▶ **What is needed**
Repeat the entries exactly as they are written.

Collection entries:
++++++

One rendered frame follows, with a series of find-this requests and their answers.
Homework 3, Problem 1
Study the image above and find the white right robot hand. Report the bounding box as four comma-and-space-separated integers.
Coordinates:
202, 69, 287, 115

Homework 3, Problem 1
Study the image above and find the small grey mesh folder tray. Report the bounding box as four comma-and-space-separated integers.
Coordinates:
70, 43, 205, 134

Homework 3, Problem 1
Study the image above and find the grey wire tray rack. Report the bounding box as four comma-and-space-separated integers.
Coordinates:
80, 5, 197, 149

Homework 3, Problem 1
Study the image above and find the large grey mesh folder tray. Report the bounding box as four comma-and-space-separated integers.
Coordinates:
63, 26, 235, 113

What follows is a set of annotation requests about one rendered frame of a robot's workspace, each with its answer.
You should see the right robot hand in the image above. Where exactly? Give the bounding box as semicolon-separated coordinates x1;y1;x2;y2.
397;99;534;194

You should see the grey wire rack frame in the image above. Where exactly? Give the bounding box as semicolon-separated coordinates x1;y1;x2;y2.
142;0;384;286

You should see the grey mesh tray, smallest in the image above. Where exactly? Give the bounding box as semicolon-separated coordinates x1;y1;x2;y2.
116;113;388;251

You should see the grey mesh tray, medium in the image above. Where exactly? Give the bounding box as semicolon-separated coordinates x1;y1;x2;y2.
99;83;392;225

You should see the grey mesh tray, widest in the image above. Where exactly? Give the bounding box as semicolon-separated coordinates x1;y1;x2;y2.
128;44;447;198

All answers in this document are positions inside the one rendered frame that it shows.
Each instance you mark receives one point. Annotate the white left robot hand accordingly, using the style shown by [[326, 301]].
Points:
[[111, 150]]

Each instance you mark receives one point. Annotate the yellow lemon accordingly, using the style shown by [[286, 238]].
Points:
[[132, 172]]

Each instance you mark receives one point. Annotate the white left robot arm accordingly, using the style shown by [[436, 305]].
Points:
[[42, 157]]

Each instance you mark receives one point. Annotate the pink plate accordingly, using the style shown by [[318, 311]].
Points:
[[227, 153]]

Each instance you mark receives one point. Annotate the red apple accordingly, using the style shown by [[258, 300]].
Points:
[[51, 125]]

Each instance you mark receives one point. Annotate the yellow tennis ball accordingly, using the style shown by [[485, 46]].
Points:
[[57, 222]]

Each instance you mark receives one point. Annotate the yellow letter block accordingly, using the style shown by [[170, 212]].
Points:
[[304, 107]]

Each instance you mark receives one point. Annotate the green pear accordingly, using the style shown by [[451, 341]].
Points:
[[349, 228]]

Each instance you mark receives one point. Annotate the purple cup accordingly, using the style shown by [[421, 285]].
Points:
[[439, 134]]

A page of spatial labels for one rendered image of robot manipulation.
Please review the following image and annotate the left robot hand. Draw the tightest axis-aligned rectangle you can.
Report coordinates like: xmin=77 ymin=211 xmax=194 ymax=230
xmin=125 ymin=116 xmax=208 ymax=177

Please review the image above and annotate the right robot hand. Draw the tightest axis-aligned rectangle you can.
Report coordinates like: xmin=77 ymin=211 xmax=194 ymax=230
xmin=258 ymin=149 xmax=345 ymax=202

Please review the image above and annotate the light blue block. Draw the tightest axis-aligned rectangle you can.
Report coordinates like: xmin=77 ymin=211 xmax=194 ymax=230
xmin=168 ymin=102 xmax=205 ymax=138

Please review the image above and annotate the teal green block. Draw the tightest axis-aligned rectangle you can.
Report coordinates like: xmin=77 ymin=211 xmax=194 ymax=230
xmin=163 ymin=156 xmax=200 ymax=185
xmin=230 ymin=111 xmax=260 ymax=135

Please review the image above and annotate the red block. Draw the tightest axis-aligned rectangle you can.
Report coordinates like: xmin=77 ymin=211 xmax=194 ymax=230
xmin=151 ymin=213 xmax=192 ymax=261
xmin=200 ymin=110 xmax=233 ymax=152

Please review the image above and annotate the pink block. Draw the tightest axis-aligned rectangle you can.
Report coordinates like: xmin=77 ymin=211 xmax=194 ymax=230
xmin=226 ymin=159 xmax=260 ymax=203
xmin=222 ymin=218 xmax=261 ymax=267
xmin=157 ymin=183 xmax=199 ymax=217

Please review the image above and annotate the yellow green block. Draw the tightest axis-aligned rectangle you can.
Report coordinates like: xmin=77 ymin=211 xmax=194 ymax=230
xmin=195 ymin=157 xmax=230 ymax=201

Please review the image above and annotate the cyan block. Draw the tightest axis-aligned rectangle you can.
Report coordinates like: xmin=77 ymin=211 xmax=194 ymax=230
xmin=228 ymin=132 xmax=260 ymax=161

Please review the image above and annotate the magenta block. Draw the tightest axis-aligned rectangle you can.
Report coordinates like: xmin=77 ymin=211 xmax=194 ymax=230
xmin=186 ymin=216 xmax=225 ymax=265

++++++

▶ **Answer for this exercise**
One rendered frame follows, with a series of find-this requests and their answers.
Homework 3, Problem 1
Study the image above and find the white right robot hand. Report the bounding box as four comma-and-space-separated integers.
Coordinates:
202, 69, 287, 115

Homework 3, Problem 1
Study the image above and find the small grey mesh folder tray. Report the bounding box as four comma-and-space-separated integers.
Coordinates:
70, 43, 205, 134

Homework 3, Problem 1
Study the image above and find the grey wire tray rack. Report the bounding box as four comma-and-space-separated integers.
Coordinates:
80, 5, 197, 149

Homework 3, Problem 1
Study the image above and find the large grey mesh folder tray. Report the bounding box as four comma-and-space-separated integers.
Coordinates:
63, 26, 235, 113

What follows is a set of annotation requests about one rendered frame of a robot's workspace, each with its answer.
You should see the right robot hand in the image above. Where exactly? Give the bounding box as semicolon-separated coordinates x1;y1;x2;y2.
397;99;534;194

You should see the grey wire rack frame in the image above. Where exactly? Give the bounding box as semicolon-separated coordinates x1;y1;x2;y2.
142;0;384;286

You should see the grey mesh tray, smallest in the image above. Where exactly? Give the bounding box as semicolon-separated coordinates x1;y1;x2;y2.
116;113;388;251

You should see the grey mesh tray, medium in the image above. Where exactly? Give the bounding box as semicolon-separated coordinates x1;y1;x2;y2.
99;83;392;225

You should see the grey mesh tray, widest in the image above. Where exactly? Give the bounding box as semicolon-separated coordinates x1;y1;x2;y2.
128;44;447;198

All answers in this document are positions inside the one rendered frame that it shows.
Each instance you mark receives one point. Annotate the white left robot hand accordingly, using the style shown by [[326, 301]].
Points:
[[111, 150]]

Each instance you mark receives one point. Annotate the yellow lemon accordingly, using the style shown by [[286, 238]].
Points:
[[132, 172]]

Each instance you mark receives one point. Annotate the white left robot arm accordingly, using the style shown by [[436, 305]].
Points:
[[42, 157]]

Each instance you mark receives one point. Annotate the pink plate accordingly, using the style shown by [[318, 311]].
Points:
[[227, 153]]

Each instance you mark receives one point. Annotate the red apple accordingly, using the style shown by [[258, 300]].
Points:
[[51, 125]]

Each instance you mark receives one point. Annotate the yellow tennis ball accordingly, using the style shown by [[485, 46]].
Points:
[[57, 222]]

Each instance you mark receives one point. Annotate the yellow letter block accordingly, using the style shown by [[170, 212]].
Points:
[[304, 107]]

Each instance you mark receives one point. Annotate the green pear accordingly, using the style shown by [[451, 341]].
Points:
[[349, 228]]

Each instance you mark receives one point. Annotate the purple cup accordingly, using the style shown by [[421, 285]].
Points:
[[439, 134]]

A page of spatial labels for one rendered image of robot manipulation.
Please review the following image and annotate the left robot hand. Draw the tightest axis-aligned rectangle you can.
Report coordinates like: xmin=77 ymin=211 xmax=194 ymax=230
xmin=125 ymin=116 xmax=208 ymax=177

Please review the image above and annotate the right robot hand. Draw the tightest axis-aligned rectangle you can.
Report coordinates like: xmin=77 ymin=211 xmax=194 ymax=230
xmin=258 ymin=149 xmax=345 ymax=202

Please review the image above and annotate the light blue block. Draw the tightest axis-aligned rectangle you can.
Report coordinates like: xmin=77 ymin=211 xmax=194 ymax=230
xmin=168 ymin=102 xmax=205 ymax=138

Please review the image above and annotate the teal green block. Draw the tightest axis-aligned rectangle you can.
Report coordinates like: xmin=77 ymin=211 xmax=194 ymax=230
xmin=163 ymin=156 xmax=200 ymax=185
xmin=230 ymin=111 xmax=260 ymax=135

Please review the image above and annotate the red block. Draw the tightest axis-aligned rectangle you can.
Report coordinates like: xmin=77 ymin=211 xmax=194 ymax=230
xmin=151 ymin=213 xmax=192 ymax=261
xmin=200 ymin=110 xmax=233 ymax=152

Please review the image above and annotate the pink block. Draw the tightest axis-aligned rectangle you can.
Report coordinates like: xmin=77 ymin=211 xmax=194 ymax=230
xmin=226 ymin=159 xmax=260 ymax=203
xmin=222 ymin=218 xmax=261 ymax=267
xmin=157 ymin=183 xmax=199 ymax=217

Please review the image above and annotate the yellow green block. Draw the tightest axis-aligned rectangle you can.
Report coordinates like: xmin=77 ymin=211 xmax=194 ymax=230
xmin=195 ymin=157 xmax=230 ymax=201

Please review the image above and annotate the cyan block. Draw the tightest axis-aligned rectangle you can.
Report coordinates like: xmin=77 ymin=211 xmax=194 ymax=230
xmin=228 ymin=132 xmax=260 ymax=161

Please review the image above and annotate the magenta block. Draw the tightest axis-aligned rectangle you can.
Report coordinates like: xmin=77 ymin=211 xmax=194 ymax=230
xmin=186 ymin=216 xmax=225 ymax=265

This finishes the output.